▶ _Directions_: Copy out the listing in full, exactly as written, but not its pictures.

┄┄┄┄┄┄

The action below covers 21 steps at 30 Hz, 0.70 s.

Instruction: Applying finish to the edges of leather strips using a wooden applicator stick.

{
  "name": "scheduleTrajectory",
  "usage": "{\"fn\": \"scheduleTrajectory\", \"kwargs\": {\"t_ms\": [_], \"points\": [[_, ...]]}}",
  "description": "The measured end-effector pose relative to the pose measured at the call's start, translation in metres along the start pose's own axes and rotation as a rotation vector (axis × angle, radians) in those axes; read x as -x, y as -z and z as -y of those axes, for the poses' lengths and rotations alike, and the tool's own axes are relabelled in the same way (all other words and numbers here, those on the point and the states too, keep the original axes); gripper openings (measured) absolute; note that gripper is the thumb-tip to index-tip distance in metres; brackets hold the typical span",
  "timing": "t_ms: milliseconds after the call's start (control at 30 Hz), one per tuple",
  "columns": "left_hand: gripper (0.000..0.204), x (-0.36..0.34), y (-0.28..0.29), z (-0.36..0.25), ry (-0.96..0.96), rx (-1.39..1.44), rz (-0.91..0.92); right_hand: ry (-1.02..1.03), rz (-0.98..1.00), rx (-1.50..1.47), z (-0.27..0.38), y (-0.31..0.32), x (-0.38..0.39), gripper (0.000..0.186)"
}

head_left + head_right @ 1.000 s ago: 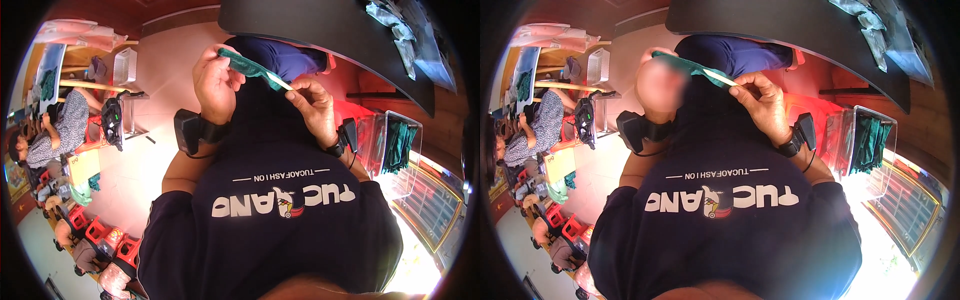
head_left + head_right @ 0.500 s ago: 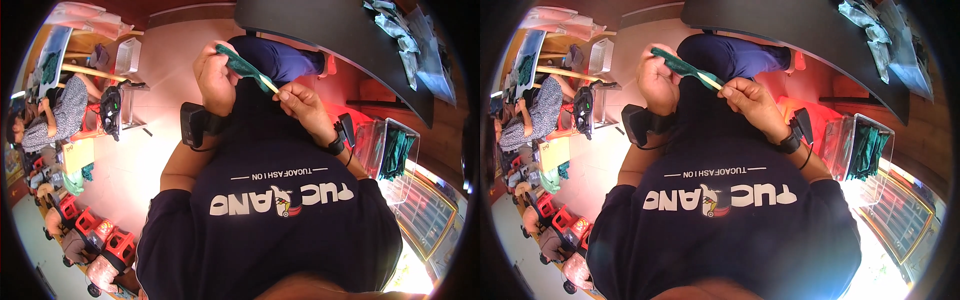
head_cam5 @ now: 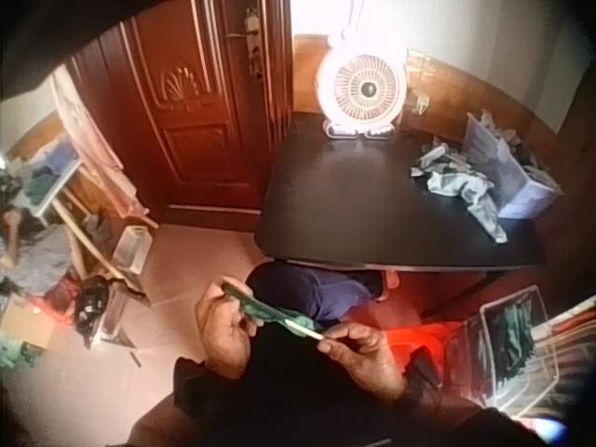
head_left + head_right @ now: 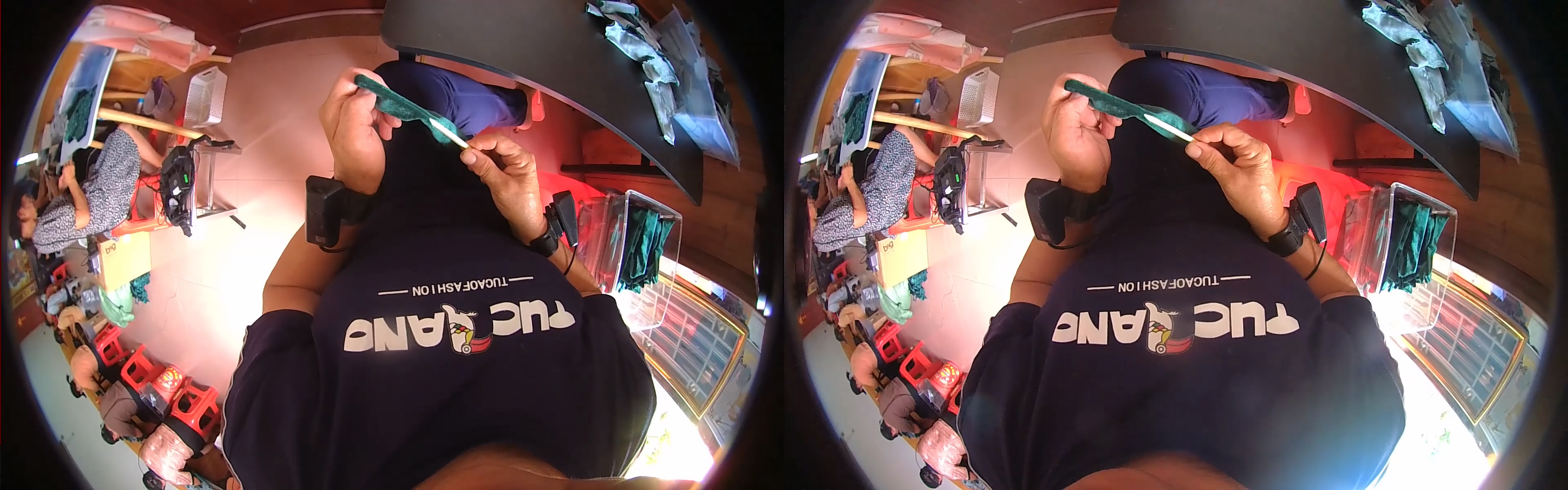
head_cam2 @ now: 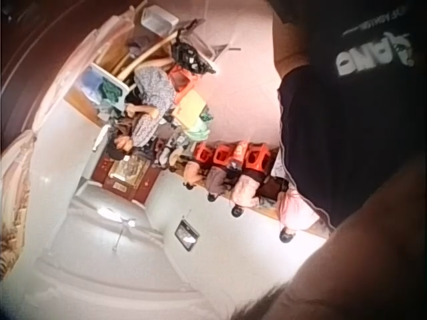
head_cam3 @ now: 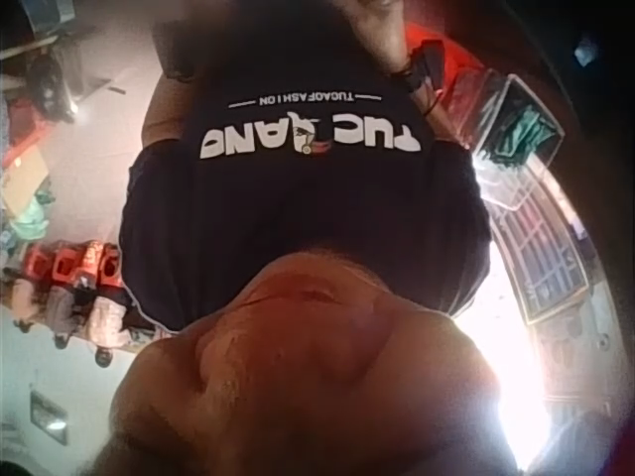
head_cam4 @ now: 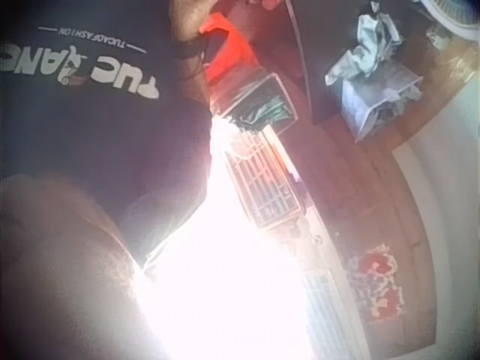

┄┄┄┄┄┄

▶ _Answer for this exercise_:
The action below covers 21 steps at 30 Hz, 0.70 s.

Instruction: Applying finish to the edges of leather strips using a wooden applicator stick.

{
  "name": "scheduleTrajectory",
  "usage": "{\"fn\": \"scheduleTrajectory\", \"kwargs\": {\"t_ms\": [_], \"points\": [[_, ...]]}}",
  "description": "The measured end-effector pose relative to the pose measured at the call's start, translation in metres along the start pose's own axes and rotation as a rotation vector (axis × angle, radians) in those axes; read x as -x, y as -z and z as -y of those axes, for the poses' lengths and rotations alike, and the tool's own axes are relabelled in the same way (all other words and numbers here, those on the point and the states too, keep the original axes); gripper openings (measured) absolute; note that gripper is the thumb-tip to index-tip distance in metres; brackets hold the typical span",
  "timing": "t_ms: milliseconds after the call's start (control at 30 Hz), one per tuple",
  "columns": "left_hand: gripper (0.000..0.204), x (-0.36..0.34), y (-0.28..0.29), z (-0.36..0.25), ry (-0.96..0.96), rx (-1.39..1.44), rz (-0.91..0.92); right_hand: ry (-1.02..1.03), rz (-0.98..1.00), rx (-1.50..1.47), z (-0.27..0.38), y (-0.31..0.32), x (-0.38..0.39), gripper (0.000..0.186)"
}

head_left + head_right @ 1.000 s ago: 
head_left + head_right @ 0.500 s ago: 
head_cam5 @ now: 
head_left + head_right @ now: 
head_cam2 @ now: 
head_cam3 @ now: 
head_cam4 @ now: 

Nothing else remains for this exercise.